Any Ideas how to overwrite the current file?
#Save the training dataset as LibSVM File
path="hdfs:///path/trainingdata/trainingdata{}".format(time.strftime("%Y%m%d%H%M%S", time.localtime()))
MLUtils.saveAsLibSVMFile(trainingdata, path)
path = "hdfs:///path/trainingdata/current"
MLUtils.saveAsLibSVMFile(trainingdata, path)
The exception
MLUtils.saveAsLibSVMFile(trainingdata, path)
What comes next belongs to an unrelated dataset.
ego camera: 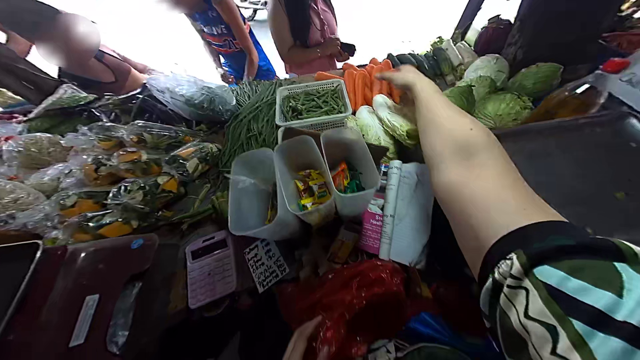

Traceback (most recent call last):
File "<stdin>", line 1, in <module>
File "/usr/hdp/current/spark2-client/python/pyspark/mllib/util.py", line 152, in saveAsLibSVMFile
lines.saveAsTextFile(dir)
File "/usr/hdp/current/spark2-client/python/pyspark/rdd.py", line 1519, in saveAsTextFile
keyed._jrdd.map(self.ctx._jvm.BytesToString()).saveAsTextFile(path)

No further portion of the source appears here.